WHAT THE TASK ASKS –
Would you repeat each of the lines below exactly?
── SUPPLIED MATERIAL ──
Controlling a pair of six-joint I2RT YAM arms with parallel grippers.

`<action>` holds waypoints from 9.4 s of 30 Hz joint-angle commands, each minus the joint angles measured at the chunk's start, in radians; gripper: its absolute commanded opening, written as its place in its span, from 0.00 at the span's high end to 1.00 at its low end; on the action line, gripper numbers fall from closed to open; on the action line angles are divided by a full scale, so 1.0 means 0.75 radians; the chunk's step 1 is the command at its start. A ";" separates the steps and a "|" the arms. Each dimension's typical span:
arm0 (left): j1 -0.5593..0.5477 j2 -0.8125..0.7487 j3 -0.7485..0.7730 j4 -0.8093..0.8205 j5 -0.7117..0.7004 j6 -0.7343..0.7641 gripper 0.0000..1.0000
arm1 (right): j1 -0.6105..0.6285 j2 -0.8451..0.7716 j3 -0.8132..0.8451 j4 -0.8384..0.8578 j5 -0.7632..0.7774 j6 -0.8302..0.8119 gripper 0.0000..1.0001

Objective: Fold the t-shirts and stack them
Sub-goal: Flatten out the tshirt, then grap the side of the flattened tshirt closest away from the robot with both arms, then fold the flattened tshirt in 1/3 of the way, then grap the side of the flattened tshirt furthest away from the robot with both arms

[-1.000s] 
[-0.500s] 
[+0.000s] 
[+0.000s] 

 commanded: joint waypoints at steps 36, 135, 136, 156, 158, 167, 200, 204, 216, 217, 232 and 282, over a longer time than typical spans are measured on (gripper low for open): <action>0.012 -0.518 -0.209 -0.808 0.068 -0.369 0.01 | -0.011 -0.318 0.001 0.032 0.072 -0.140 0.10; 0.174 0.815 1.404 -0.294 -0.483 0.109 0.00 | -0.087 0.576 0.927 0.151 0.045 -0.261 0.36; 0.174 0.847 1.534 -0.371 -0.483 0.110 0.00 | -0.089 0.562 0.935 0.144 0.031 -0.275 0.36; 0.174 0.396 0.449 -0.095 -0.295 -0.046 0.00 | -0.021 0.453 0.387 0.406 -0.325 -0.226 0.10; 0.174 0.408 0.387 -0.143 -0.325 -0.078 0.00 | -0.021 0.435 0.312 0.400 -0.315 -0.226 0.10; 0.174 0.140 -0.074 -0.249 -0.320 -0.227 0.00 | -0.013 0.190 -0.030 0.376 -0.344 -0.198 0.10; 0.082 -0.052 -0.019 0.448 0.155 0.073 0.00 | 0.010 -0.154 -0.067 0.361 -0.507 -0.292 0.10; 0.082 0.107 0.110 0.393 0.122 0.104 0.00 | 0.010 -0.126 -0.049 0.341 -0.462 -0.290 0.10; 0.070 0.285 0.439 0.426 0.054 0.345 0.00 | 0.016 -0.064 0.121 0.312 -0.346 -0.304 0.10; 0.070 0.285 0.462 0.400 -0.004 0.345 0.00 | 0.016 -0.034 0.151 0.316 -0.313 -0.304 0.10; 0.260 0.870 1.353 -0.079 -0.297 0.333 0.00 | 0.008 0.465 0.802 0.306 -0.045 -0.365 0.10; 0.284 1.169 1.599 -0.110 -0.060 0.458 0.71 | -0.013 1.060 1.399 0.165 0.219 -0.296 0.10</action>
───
OUTPUT BELOW –
Controlling a pair of six-joint I2RT YAM arms with parallel grippers.

`<action>` holds waypoints from 9.4 s of 30 Hz joint-angle commands, each minus the joint angles measured at the chunk's start, in radians; gripper: its absolute commanded opening, written as its place in its span, from 0.00 at the span's high end to 1.00 at its low end; on the action line, gripper numbers fall from closed to open; on the action line angles are divided by a full scale, so 1.0 means 0.75 radians; the chunk's step 1 is the command at its start. A ";" separates the steps and a "|" the arms. Each dimension's typical span:
arm0 (left): j1 -0.5593..0.5477 j2 -0.8125..0.7487 j3 -0.7485..0.7730 j4 -0.8093..0.8205 j5 -0.7117..0.7004 j6 -0.7343..0.7641 gripper 0.0000..1.0000
arm1 (right): j1 -0.6105..0.6285 j2 -0.8451..0.7716 j3 -0.8132..0.8451 j4 -0.8384..0.8578 j5 -0.7632..0.7774 j6 -0.8302..0.8119 gripper 0.0000..1.0001

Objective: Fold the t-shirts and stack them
Sub-goal: Flatten out the tshirt, then grap the side of the flattened tshirt closest away from the robot with both arms, then fold the flattened tshirt in 1/3 of the way, then grap the side of the flattened tshirt furthest away from the robot with both arms

[-1.000s] 
[-0.500s] 
[+0.000s] 
[+0.000s] 

 commanded: joint waypoints at steps 36, 135, 136, 156, 158, 167, 200, 204, 216, 217, 232 and 282, over a longer time than typical spans are measured on (gripper low for open): <action>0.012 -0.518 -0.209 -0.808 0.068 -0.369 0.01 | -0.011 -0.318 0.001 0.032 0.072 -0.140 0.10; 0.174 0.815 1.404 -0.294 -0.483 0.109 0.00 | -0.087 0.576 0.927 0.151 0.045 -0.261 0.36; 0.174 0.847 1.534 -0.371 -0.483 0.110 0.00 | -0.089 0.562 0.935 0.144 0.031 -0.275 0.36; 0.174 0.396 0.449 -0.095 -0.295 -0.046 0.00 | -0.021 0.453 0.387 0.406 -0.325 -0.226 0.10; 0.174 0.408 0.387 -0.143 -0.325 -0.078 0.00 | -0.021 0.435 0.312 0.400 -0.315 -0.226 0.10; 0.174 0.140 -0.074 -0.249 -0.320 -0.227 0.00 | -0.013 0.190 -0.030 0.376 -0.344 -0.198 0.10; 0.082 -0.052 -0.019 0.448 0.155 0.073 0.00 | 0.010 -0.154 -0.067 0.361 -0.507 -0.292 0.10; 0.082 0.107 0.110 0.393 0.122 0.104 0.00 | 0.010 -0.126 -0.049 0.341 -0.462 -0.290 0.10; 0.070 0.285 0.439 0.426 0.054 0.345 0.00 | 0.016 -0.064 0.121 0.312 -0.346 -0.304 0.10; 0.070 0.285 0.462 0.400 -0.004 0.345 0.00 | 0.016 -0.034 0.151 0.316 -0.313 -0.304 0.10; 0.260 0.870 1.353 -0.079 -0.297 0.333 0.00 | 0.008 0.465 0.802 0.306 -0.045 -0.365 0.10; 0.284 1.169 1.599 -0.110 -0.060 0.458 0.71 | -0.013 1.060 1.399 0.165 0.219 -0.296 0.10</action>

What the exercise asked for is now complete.